For two years in high school, and then for a year in college, I have studied Mandarin Chinese. I love how the language works, and writing out all the characters. It is therapeutic. Then again, learning languages has always been therapeutic to me.
I grew up speaking Spanish, Italian, and English. I still speak Spanish and English, but can only understand Italian at this point. So, a few years back, I thought learning Chinese would be awesome. It isn’t Latin-based, its totally different from what I am used to, and Eastern cultures are pretty fascinating. But today, I dropped Chinese. No, I’m not going back to it next semester. Yes, I disappointed a few people with my decision. It happens, I suppose.
See, the thing with Chinese is that the language itself is fascinating. It really, truly is. But… I don’t want to live in China. Or at least, I don’t plan to study abroad there. I like using my travel experiences to learn, and this time, my goal is specific: I want to focus on service-learning and social justice.

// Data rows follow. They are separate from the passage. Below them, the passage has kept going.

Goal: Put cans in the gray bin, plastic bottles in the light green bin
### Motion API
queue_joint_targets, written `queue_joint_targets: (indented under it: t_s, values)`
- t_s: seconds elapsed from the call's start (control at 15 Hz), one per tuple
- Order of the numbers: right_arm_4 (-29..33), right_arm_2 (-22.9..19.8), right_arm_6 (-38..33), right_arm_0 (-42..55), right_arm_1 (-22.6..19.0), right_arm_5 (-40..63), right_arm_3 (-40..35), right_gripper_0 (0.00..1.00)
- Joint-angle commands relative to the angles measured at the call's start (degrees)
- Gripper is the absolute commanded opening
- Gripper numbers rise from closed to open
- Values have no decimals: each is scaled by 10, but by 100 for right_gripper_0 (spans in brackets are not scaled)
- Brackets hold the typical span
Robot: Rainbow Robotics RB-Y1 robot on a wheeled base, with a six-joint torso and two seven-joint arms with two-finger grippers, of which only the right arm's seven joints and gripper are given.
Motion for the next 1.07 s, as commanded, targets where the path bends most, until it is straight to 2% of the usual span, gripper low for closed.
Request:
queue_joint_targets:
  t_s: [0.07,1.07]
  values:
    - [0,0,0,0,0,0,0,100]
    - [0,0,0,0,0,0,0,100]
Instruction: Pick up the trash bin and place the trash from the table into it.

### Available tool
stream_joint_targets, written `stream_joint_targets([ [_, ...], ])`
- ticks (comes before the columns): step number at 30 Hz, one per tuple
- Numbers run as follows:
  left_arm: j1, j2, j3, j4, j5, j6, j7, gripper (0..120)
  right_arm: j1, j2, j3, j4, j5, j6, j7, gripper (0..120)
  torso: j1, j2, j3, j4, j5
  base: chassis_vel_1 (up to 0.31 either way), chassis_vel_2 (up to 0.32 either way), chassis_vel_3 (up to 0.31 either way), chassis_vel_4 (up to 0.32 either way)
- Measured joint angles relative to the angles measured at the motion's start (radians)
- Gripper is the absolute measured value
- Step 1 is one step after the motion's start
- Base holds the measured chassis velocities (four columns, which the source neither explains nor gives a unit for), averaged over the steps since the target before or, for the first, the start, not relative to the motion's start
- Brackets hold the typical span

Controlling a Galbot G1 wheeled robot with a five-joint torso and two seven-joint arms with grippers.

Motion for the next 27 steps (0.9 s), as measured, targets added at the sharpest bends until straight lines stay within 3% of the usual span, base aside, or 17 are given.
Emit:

China, in some ways, is very advanced. It has an impressive and extensive history. But the government that is active these days does not quite make me feel safe. And any program to study there lacks a community service component. If I were to voice my ideas in China, I might get into trouble. It seemed like a limiting place to study.
I want to go places to meet people, learn a different way of living, find new perspectives. China feels limiting; South America or Africa seem boundless. Maybe it is just my perception, or maybe I’m really beginning to hone my academic and nonacademic focuses. I know, in my gut, that China isn’t where I need to be in the next few years.
So, with that said, I’ll stick to my gut.
P.S. Also, learning some conversational Turkish with my Turkish friend. Let’s see where I’m at by December!